Sequencing was used as the reference standard for all analyses. Gene groups included AAC, AAD, ACT/MIR, ANT, APH, CMY, CTX-M, DFR, mutant gyrase, KPC, NDM, OXA, SHV, SUL, and TEM (Tables 1 and 2). Comparisons between all 4 assays were possible only for CMY, CTX-M, KPC, and NDM (Table 1). Groups OXA, SHV, and TEM were compared between sequencing, OpGen, and Check-Points, but not Streck. It is also important to note here that all 3 assays detected both ESBL and non-ESBL TEMs and SHVs, but only the Check-Points assay had the ability to differentiate between them (Tables 1 and 4). Additionally, AAC, AAD, ANT APH, DFR, SUL, and mutant gyrase were compared between OpGen and sequencing only, and ACT/MIR was compared between Check-Points and sequencing only (Tables 1 and 2). CMY results showed 100% concordance for Streck and Check-Points assays, while OpGen had 75% concordance (Table 1). The CTX-M group was detected with high concordance regardless of the assay compared to sequencing—OpGen and Streck assays had 100% concordance and Check-Points assay had 98% concordance (Table 2). The mutant gyrase comparison between OpGen and sequencing showed agreement for 94% of isolates (Table 2). For KPC, there was agreement for all samples and 100% concordance across the board (Table 1). OpGen and Check-Points had 100% agreement with sequencing for NDM, while the Streck assay failed to identify NDM in 1 isolate (Table 1). OXA concordance fell on both ends of the spectrum—the OpGen assay had 100% agreement with sequencing, whereas Check-Points failed to identify OXA in any isolate, though it should be noted that the Check-Points assay will only detect OXA groups 23, 24, 48, and 58 (Table 1). The TEM agreement was also high, with OpGen identifying 100% of TEM mutations and Check-Points identifying 98% (Table 1). General SHV concordance with sequencing was 100% for both OpGen and Check-Points assays (Table 1), though Check-Points failed to accurately differentiate between the ESBL and non-ESBL SHVs (Table 4). ACT/MIR agreement between Check-Points and sequencing was 67% for the stated types of ACT detectable by the Check-Points assay, though the assay did detect an additional 4 samples with ACT types not claimed to be detectable in the Check-Points product information (typing based on sequence analysis); these were not included in the analysis (data not shown).

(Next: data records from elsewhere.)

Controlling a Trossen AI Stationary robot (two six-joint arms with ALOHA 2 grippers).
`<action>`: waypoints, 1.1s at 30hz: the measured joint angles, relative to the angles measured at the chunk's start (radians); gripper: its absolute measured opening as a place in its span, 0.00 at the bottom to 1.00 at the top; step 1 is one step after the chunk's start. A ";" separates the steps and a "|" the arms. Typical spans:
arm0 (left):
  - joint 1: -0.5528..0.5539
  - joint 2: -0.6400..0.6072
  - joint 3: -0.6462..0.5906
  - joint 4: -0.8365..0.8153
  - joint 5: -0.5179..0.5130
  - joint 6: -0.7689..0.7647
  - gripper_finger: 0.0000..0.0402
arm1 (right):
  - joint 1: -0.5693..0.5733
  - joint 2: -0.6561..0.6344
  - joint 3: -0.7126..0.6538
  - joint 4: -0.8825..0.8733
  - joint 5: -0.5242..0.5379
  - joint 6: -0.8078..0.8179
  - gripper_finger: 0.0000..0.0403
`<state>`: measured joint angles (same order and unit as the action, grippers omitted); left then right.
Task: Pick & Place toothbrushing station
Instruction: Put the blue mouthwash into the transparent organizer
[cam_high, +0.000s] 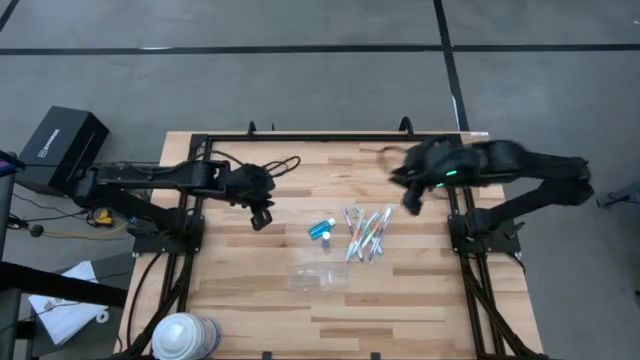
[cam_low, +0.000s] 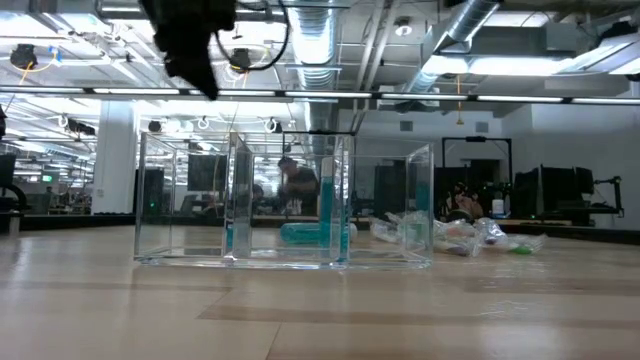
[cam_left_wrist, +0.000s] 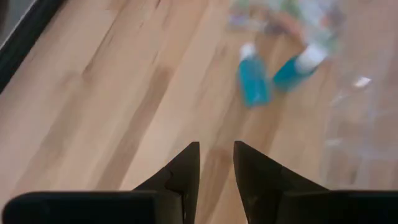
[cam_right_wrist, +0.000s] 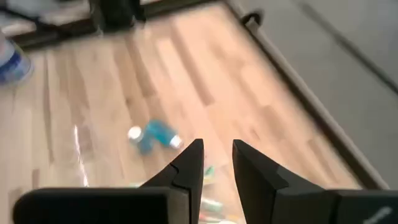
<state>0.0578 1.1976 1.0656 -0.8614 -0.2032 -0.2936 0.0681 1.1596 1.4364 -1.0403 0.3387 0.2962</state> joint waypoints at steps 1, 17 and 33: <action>0.000 -0.010 -0.004 -0.015 -0.008 -0.001 0.23 | 0.001 0.034 -0.001 0.003 -0.006 -0.009 0.19; 0.003 -0.448 -0.310 -0.077 -0.120 -0.279 0.23 | -0.041 0.477 0.123 0.213 -0.294 -0.147 0.19; 0.000 -0.539 -0.452 -0.068 -0.073 -0.284 0.23 | -0.085 0.791 0.389 0.065 -0.472 -0.205 0.19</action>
<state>0.0575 0.6590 0.6132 -0.9289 -0.2766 -0.5779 -0.0172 1.9504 1.8252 -0.9755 -0.1334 0.0908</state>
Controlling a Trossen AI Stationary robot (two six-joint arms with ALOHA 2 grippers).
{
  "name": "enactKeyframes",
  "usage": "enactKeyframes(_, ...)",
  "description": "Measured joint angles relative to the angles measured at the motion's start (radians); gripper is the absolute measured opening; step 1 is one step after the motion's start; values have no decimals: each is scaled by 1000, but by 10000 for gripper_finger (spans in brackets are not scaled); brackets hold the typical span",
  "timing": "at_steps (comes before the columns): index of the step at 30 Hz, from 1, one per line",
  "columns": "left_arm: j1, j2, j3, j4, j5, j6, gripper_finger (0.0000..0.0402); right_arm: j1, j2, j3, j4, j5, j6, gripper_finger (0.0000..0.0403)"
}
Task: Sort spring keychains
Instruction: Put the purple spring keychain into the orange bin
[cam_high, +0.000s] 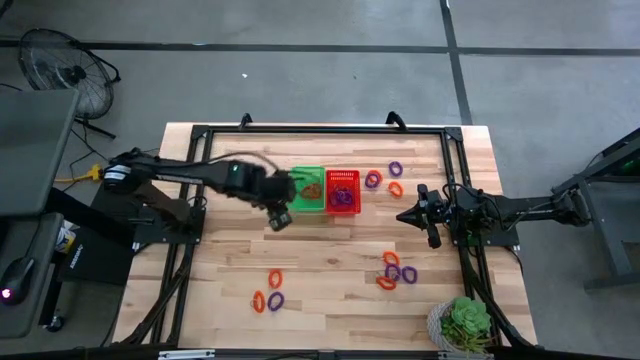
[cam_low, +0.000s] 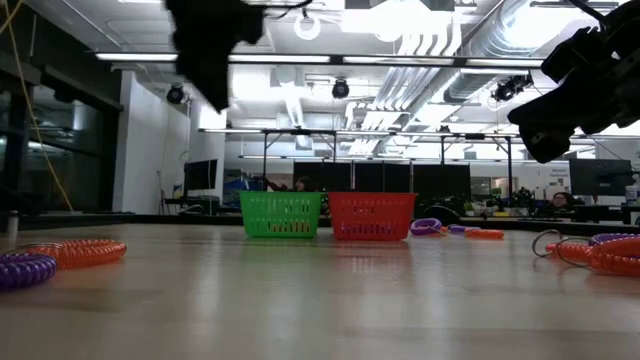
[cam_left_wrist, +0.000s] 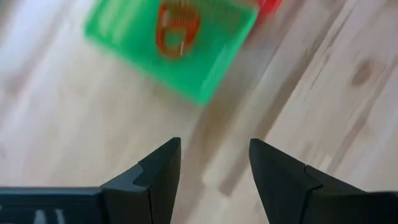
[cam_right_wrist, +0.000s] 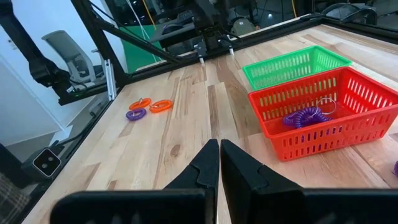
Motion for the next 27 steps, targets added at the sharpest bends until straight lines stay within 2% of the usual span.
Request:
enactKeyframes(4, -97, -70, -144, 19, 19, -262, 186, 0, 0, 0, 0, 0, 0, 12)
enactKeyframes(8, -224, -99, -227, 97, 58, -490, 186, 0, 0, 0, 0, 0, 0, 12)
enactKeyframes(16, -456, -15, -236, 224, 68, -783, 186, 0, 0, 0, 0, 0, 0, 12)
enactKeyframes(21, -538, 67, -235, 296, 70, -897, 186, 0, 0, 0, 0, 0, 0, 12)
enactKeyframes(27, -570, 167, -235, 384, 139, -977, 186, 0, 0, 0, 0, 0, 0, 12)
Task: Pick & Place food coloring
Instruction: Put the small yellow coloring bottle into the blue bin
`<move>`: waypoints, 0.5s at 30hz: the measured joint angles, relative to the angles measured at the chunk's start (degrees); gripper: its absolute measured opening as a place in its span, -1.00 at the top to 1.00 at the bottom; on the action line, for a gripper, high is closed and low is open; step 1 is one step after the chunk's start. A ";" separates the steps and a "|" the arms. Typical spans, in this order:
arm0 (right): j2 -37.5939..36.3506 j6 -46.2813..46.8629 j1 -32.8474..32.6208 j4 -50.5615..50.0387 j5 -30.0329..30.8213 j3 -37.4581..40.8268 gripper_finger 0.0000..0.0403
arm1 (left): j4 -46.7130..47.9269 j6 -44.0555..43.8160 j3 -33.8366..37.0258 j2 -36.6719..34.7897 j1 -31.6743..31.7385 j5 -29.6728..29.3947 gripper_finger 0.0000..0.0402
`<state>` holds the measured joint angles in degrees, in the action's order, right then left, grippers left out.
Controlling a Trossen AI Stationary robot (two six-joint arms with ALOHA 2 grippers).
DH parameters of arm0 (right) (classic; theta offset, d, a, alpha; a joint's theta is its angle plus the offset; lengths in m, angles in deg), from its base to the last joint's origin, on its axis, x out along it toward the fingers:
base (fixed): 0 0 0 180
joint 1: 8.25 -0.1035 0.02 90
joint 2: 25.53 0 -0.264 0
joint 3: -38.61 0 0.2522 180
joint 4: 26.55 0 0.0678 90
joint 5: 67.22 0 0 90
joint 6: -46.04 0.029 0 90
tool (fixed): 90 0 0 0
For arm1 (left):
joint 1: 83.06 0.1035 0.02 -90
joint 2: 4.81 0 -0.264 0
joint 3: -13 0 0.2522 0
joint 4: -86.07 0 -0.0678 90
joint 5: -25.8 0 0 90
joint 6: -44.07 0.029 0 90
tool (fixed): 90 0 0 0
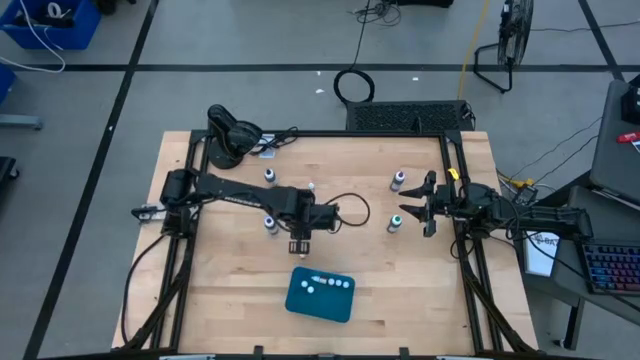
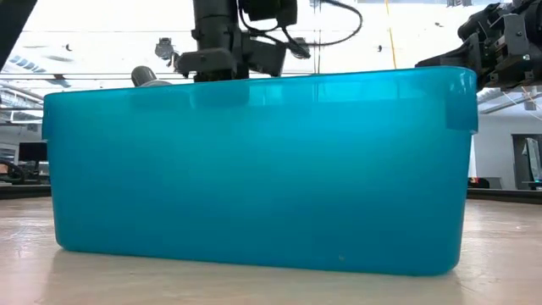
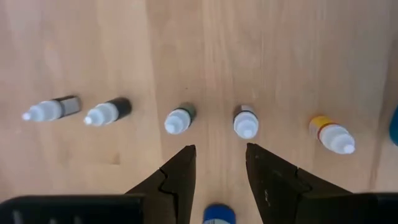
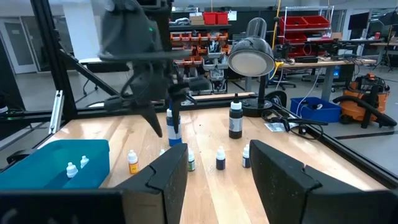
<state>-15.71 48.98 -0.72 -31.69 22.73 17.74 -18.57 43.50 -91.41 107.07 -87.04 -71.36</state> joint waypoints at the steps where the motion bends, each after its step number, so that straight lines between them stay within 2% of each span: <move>1: 0.00 0.00 0.00 0.00 0.00 0.00 0.21 | -0.12 0.69 0.20 0.02 0.21 0.65 0.28; 7: 0.00 0.00 0.00 0.00 0.00 0.00 0.21 | -1.58 3.09 1.56 0.03 -0.87 2.28 0.27; 11: 0.00 0.00 0.00 0.00 0.02 0.00 0.21 | -1.61 -0.02 2.35 0.02 -1.92 1.28 0.25; 15: 0.00 0.00 -0.01 0.00 0.02 0.00 0.21 | -1.40 -2.72 2.76 0.03 -3.92 1.14 0.15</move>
<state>-15.71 48.98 -0.72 -31.69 22.75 17.74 -19.97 40.78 -88.65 107.11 -90.96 -70.22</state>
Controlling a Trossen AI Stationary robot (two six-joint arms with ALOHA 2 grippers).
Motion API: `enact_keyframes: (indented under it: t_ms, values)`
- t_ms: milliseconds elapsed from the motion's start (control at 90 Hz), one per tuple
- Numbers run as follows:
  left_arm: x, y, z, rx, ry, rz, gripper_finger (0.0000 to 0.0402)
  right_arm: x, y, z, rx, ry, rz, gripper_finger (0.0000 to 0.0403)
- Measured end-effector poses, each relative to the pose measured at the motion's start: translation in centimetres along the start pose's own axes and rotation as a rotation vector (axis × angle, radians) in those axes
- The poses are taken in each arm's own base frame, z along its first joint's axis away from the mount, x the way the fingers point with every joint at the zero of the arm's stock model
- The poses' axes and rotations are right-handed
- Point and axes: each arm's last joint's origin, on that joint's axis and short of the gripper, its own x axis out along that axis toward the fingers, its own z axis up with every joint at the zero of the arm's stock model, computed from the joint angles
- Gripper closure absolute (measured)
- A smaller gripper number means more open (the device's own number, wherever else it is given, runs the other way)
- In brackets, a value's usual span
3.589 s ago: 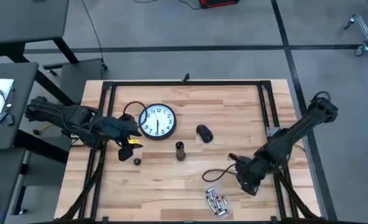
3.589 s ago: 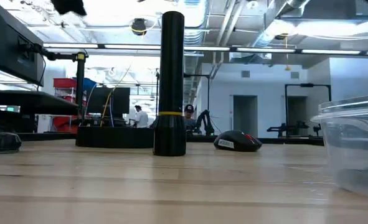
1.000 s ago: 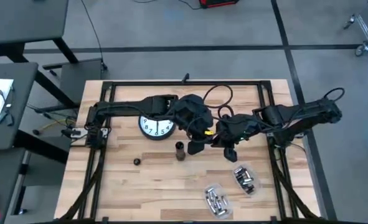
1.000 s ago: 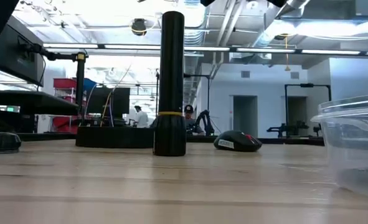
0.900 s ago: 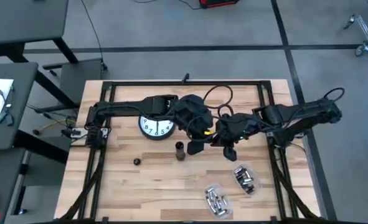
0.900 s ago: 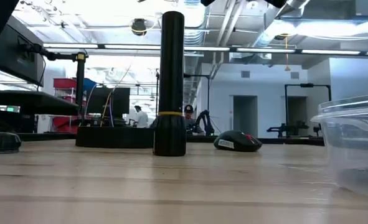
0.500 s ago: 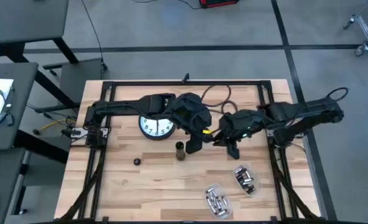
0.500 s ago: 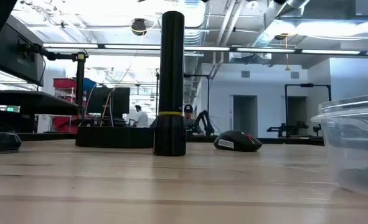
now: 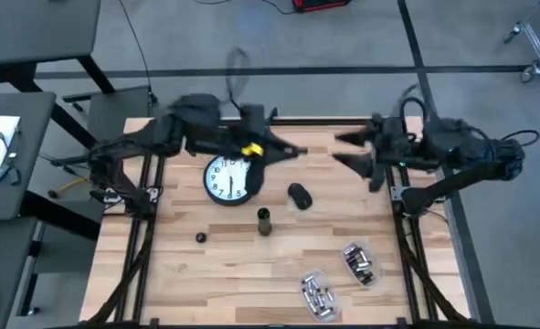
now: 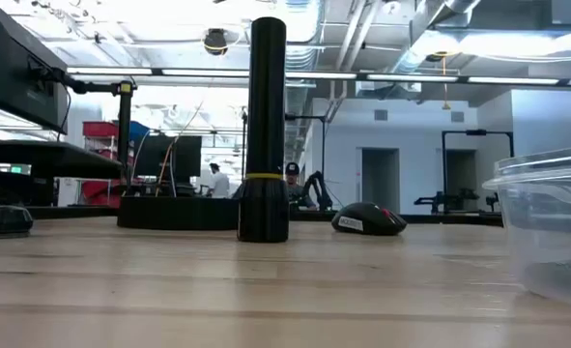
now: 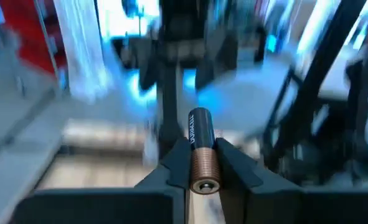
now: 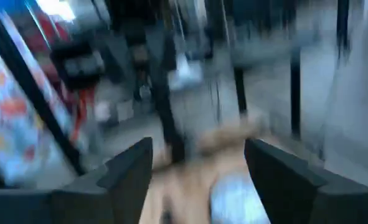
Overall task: Insert battery
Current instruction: Insert the brown battery into the black flashlight battery compartment
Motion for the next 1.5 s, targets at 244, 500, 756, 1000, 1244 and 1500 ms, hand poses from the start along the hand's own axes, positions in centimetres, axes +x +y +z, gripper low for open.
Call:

The complete list of samples with genes missed by any assay can be found in Table 5.

TABLE 5.

Mutations detected by sequencing but not by other methods

Sample no. Assay with negative result Sequencing result
2 OpGen dfrA14
5 OpGen E. coli gyrA
5 OpGen dfrA14
6 OpGen dfrA1, dfrA12
12 OpGen dfrF
15 OpGen dfrA21
18 OpGen dfrA12, dfrA14
25 OpGen dfrA14, dfrA19
26 Check-Points CTX-M-136, CTX-M-60
28 OpGen E. coli gyrA
29 OpGen dfrA19
32 Check-Points OXA-33
35 Check-Points ACT-9
36 OpGen dfrA19
39 OpGen dfrAa, dfrA12
44 Check-Points OXA-33
44 OpGen dfrA14
50 OpGen dfrA19
55 OpGen dfrA14
60 OpGen dfrA1
63 Streck NDM-5
68 Check-Points OXA-33
75 OpGen dfrA14
76 OpGen CMY-72
76 OpGen dfrA19
78 OpGen dfrA14
82 OpGen dfrA14
83 OpGen dfrA19
86 OpGen dfrA14
95 Check-Points OXA-33
95 OpGen dfrA14
98 OpGen dfrA14
100 OpGen dfrA12
103 Check-Points TEM-127, TEM-81
103 OpGen dfrA14
109 OpGen dfrA12
112 OpGen dfrA8
113 OpGen dfrA14
Open in a new tab

Individual CTX-M subgroups were also split out and compared to sequencing, again in an assay-specific pairwise manner (Table 3). For the CTX-M groups, there was also good overall agreement among all assays. OpGen and Streck had 89% to 100% agreement for all CTX-Ms, though they only identified and differentiated between CTX-M-1/15 and CTX-M-9/14 groups (Table 3). The Check-Points assay was expected to additionally differentiate and identify the CTX-M-8/25 group but failed to do so for the one sample containing this mutation and overall had slightly lower agreement for all the CTX-M groups (Table 3).

DISCUSSION

Three molecular assays were evaluated for comparative ability to detect molecular markers of AMR, focusing primarily on beta-lactam-resistant Enterobacterales. All 3 assays had similar performance. The primary differences between the assays tested were the number and diversity of targets included. The Streck assay had the fewest targets (9 for the beta-lactamase kit) but had robust concordance with the sequencing results for all targets except NDM. The OpGen and Check-Points assays had substantially more targets (34 for OpGen and 27 for Check-Points), and the Check-Points assay had the added value of the differentiation of variants of CTX-M to the subgroup level and ESBL versus non-ESBL determination for OXA, SHV, and TEM genes (Table 4). Many of these discrepancies may be due to differences in variant detection. The Check-Points assay was previously shown to have high sensitivity and specificity for the detection of prevalent ESBL genes (21, 22, 30); however, it does not detect resistance genes or mutations for aminoglycosides, fluoroquinolones, or sulfonamides. The OpGen assay is more comprehensive and showed accuracy for these additional antibiotic classes compared with sequencing, although sequencing detected additional gene subtypes absent from OpGen’s test menu of detectable aminoglycoside and DFR subtypes.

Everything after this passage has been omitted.